# update on Ball pickle crisp granules~~



## barnyardgal (Sep 21, 2009)

Some of you might remember last summer i ask if anyone ever used these in making pickles??
Well,to update on this- i did use the granules & on my goodness,the pickles are crisp/firm & no more soft pickles!!I have been eating pickles canned from last summer & they are good~~

So,i will continue to use these granules in my future pickles also since it is as they say TRIED & TRUE~~with less work!

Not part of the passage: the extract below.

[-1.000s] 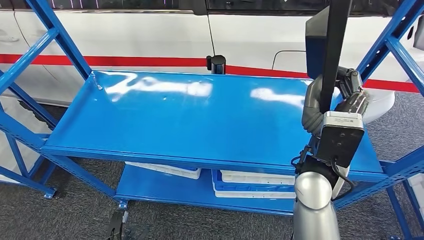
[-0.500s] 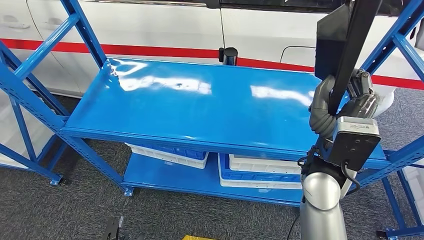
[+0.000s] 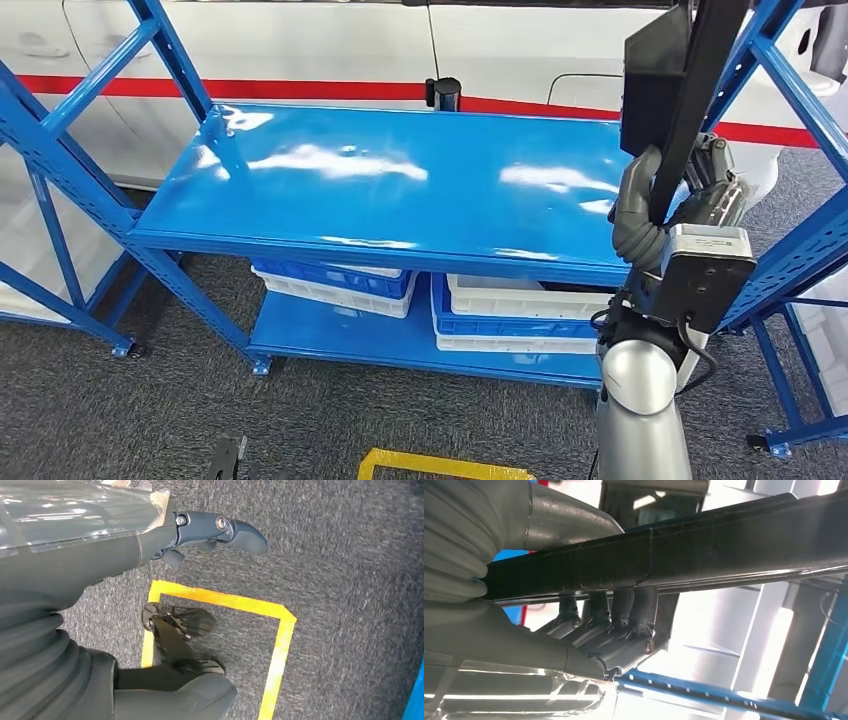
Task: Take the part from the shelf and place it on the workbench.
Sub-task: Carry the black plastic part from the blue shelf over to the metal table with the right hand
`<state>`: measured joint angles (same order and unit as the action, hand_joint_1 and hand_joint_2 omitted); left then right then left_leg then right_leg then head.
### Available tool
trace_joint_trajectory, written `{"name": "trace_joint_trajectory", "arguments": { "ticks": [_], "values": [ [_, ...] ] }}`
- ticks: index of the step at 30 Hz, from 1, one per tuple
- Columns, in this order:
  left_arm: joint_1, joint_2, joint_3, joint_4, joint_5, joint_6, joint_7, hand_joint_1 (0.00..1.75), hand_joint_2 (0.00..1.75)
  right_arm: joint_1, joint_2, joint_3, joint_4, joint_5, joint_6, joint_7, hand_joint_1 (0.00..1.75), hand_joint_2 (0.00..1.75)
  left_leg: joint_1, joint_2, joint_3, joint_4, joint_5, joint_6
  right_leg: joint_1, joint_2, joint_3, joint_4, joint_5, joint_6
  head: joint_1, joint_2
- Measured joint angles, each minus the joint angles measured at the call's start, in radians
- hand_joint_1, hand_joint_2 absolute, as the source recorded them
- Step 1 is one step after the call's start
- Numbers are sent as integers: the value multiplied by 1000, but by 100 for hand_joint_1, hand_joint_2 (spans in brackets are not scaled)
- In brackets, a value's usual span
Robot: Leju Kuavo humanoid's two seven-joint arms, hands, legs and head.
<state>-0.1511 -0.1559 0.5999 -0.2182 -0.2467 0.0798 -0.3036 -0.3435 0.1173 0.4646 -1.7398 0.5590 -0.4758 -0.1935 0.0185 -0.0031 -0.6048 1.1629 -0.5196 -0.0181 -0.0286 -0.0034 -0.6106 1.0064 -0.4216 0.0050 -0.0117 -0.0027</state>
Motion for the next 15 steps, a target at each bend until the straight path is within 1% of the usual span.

Thought you all might like to know the stuff does work--:happy:


----------



## NickieL (Jun 15, 2007)

My secret: use fresh cucumbers...the day you pick em. THen ice em first, cut them into spears or slices (or leave them whole) and soak them in a bucket of ice for a few hours.

Crisp every time.


----------



## bama (Aug 21, 2011)

i will have to try those. my pickles have a great flavor, but are rather. . .mushy.


----------



## barnyardgal (Sep 21, 2009)

yeah Nikki-but with the granules,you don't have to do all that work-just add a tsp/tbsp. to the jar with the brine-then process-easy peazy girl---


----------



## NickieL (Jun 15, 2007)

What is the pickle crisp made of?


----------



## Fae (Mar 9, 2005)

I was wondering what it is also. I have never used it but, unless it has ingredients I would not want to use, I would give it a try.


----------



## nappy (Aug 17, 2003)

NickieL said:


> My secret: use fresh cucumbers...the day you pick em. THen ice em first, cut them into spears or slices (or leave them whole) and soak them in a bucket of ice for a few hours.
> 
> Crisp every time.




Nickie, we iced pickles once but the warm canning jars broke. How do you can the cold cukes? I think freshly picked cucumbers is an important part too.


----------



## goatlady (May 31, 2002)

As an alternative, just put a grape leaf in each jar - that will keep those pickles really nice and crisp with no flavor change at all.


----------



## Macybaby (Jun 16, 2006)

Pickle Crisp is Calcium chloride.

I've never used it, but picked up a jar of it on sale really cheap last fall. It says to use by Feb 2014 so I've got some time yet.


----------



## barnyardgal (Sep 21, 2009)

I guess i must be doing something wrong as i have used fresh cukes-grape leaves-ice bath etc..etc.. & not all the jars of pickles turn out firm BUT with using the Ball granules EVERY jar turns out crisp & all ya do is add a little to each jar-a done deal & jars of pickles turn out every time~~

Using the granules also cuts down on kitchen/canning time~~and also you know every jar of pickles is gonna be firm & not have to throw them out with all the work ya put into canning~~

Some might not like the calcium chloride but its not much different than using lime,so i will continue to use the stuff as i am not dead yet~~

Just wanted to update on using the Ball granules that it does work~you can decide if you want to use them or not~~


----------



## OkieDavid (Jan 15, 2007)

Thanks for the info BYG. I had been following a couple of threads about pickles and saw the calcium chloride mentioned. Researched it a little and seems safe enough to me. I was just about to begin searching for a source. Nice to see someone has already done the legwork.


----------



## Shygal (May 26, 2003)

barnyardgal said:


> Some might not like the calcium chloride but its not much different than using lime,so i will continue to use the stuff as i am not dead yet~~


People put lime in pickles? :shocked:

I think calcium chloride is the stuff I had to add to store bought milk, to get it to curd up for cheese. I think anyway.


----------



## Limon (Aug 25, 2010)

Shygal said:


> People put lime in pickles? :shocked:


Well, pickling lime isn't citrus flavored, so I guess they do.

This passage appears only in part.